When the dictatorship is strong but an irritating resistance exists, the dictators may wish to negotiate the opposition into surrender under the guise of making “peace.” The call to negotiate can sound appealing, but grave dangers can be lurking within the negotiating room.
On the other hand, when the opposition is exceptionally strong and the dictatorship is genuinely threatened, the dictators may seek negotiations in order to salvage as much of their control or wealth as possible. In neither case should the democrats help the dictators achieve their goals…
…The call for negotiations when basic issues of political liberties are involved may be an effort by the dictators to induce the democrats to surrender peacefully while the violence of the dictatorship continues.
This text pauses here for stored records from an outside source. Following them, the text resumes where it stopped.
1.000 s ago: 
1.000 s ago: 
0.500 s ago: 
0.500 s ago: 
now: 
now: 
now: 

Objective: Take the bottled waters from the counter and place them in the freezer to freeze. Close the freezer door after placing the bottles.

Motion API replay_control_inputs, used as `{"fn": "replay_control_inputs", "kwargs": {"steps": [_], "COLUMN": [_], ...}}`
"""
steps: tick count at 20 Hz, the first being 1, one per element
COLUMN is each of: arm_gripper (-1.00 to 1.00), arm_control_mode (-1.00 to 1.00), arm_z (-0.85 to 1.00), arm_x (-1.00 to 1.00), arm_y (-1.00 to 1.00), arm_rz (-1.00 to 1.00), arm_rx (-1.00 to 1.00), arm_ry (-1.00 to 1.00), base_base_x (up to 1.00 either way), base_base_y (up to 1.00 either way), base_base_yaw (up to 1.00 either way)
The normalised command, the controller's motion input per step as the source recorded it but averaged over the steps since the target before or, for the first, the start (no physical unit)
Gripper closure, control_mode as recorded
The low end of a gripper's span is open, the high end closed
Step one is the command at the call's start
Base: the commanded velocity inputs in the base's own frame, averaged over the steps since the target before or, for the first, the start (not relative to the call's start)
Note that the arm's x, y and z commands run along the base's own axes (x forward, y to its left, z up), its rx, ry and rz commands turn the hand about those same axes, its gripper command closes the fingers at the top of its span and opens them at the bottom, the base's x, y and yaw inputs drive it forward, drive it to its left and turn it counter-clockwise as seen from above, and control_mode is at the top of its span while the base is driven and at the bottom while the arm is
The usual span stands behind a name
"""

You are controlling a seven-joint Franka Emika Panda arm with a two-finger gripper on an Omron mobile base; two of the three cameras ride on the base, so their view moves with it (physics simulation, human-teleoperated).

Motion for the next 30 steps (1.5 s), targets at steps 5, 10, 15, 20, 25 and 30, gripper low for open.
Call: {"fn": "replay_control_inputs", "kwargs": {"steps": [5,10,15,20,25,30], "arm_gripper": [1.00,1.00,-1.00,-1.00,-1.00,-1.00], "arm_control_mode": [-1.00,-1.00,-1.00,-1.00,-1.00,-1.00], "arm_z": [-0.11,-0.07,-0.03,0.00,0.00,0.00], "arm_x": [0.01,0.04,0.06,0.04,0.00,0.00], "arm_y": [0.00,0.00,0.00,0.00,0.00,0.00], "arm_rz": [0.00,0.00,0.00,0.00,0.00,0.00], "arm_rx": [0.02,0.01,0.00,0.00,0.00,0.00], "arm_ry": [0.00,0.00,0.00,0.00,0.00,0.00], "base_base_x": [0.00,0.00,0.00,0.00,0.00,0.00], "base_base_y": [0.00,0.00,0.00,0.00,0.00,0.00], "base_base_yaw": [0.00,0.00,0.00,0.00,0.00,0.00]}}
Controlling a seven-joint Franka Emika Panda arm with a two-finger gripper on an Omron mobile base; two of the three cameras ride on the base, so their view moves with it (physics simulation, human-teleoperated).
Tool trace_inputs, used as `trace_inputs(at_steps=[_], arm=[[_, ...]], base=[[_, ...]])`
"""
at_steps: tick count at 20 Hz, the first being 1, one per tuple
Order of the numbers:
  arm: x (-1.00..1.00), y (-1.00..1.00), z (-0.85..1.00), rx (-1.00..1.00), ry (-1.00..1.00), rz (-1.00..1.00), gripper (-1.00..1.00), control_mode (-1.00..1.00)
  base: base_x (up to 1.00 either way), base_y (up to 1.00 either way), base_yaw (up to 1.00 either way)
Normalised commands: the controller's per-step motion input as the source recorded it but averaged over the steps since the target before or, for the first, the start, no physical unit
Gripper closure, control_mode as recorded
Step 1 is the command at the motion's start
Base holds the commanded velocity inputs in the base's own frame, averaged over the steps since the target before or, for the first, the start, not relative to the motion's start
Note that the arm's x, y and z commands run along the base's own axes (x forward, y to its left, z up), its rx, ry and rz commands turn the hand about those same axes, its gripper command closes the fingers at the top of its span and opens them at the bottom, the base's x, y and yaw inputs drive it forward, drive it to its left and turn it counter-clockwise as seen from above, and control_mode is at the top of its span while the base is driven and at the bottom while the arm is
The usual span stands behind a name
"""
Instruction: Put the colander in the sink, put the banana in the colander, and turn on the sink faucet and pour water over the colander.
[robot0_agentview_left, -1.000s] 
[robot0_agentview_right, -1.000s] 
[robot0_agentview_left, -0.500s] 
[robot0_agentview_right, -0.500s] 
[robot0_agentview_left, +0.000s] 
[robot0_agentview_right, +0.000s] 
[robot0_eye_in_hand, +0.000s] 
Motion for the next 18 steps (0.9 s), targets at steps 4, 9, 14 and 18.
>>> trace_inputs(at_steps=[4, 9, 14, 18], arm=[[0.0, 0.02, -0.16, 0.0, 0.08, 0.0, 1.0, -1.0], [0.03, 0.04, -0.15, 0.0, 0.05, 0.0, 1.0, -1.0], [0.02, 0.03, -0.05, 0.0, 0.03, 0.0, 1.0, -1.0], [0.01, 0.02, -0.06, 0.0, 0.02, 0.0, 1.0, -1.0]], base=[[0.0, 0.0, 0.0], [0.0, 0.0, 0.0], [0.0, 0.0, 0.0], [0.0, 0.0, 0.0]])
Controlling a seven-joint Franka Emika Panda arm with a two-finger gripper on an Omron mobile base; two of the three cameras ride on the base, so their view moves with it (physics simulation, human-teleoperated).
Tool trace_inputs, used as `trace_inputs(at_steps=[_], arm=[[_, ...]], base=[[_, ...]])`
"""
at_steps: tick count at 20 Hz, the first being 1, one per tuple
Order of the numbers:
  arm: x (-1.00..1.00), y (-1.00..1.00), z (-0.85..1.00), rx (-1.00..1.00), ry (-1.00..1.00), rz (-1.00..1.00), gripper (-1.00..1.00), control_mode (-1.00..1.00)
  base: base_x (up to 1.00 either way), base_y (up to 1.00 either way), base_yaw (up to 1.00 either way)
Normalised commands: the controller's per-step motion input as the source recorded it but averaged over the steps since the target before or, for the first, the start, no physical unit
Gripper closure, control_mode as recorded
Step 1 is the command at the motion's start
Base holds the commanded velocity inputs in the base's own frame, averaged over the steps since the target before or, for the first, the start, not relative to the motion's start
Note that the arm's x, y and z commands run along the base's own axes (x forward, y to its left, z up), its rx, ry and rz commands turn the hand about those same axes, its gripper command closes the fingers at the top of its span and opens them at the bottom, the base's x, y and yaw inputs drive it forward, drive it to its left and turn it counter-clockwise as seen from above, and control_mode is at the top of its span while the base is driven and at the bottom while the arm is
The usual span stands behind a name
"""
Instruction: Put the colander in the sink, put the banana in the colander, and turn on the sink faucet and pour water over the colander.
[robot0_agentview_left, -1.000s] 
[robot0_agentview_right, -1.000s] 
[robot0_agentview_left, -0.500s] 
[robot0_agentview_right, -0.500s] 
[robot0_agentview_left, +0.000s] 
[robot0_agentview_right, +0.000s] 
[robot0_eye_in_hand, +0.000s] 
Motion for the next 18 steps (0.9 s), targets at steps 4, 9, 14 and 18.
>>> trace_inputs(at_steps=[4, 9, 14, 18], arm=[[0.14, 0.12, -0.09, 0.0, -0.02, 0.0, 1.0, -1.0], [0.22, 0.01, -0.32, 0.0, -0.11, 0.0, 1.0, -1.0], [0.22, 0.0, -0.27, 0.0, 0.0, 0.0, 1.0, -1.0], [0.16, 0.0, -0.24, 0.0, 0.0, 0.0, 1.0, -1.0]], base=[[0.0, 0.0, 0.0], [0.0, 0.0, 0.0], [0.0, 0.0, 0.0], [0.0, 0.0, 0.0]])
As the continuing oppression in Egypt makes clear, “basic issues of political liberties” are exactly what is at stake here. Open and honest elections will only be possible after the Mubarak regime has been put out of power.
Socialist and theocratic elements will indeed pose a threat to the possibility of a free Egypt, and I don’t have any easy answers about how the U.S. might minimize their influence. But what stands to be gained, what Kareem hopes for, is too great of a possibility to let these dangers lead us to coddle Mubarak: we’re talking about a secular democracy in the Middle East, achieved through internal change, without the need for military intervention.
For years, the U.S. has supported monarchs and dictators in the Middle East as a “second best” option. With Mubarak’s repressive regime teetering on the brink of collapse, there can no longer be a humanitarian or a pragmatic argument for endorsing it.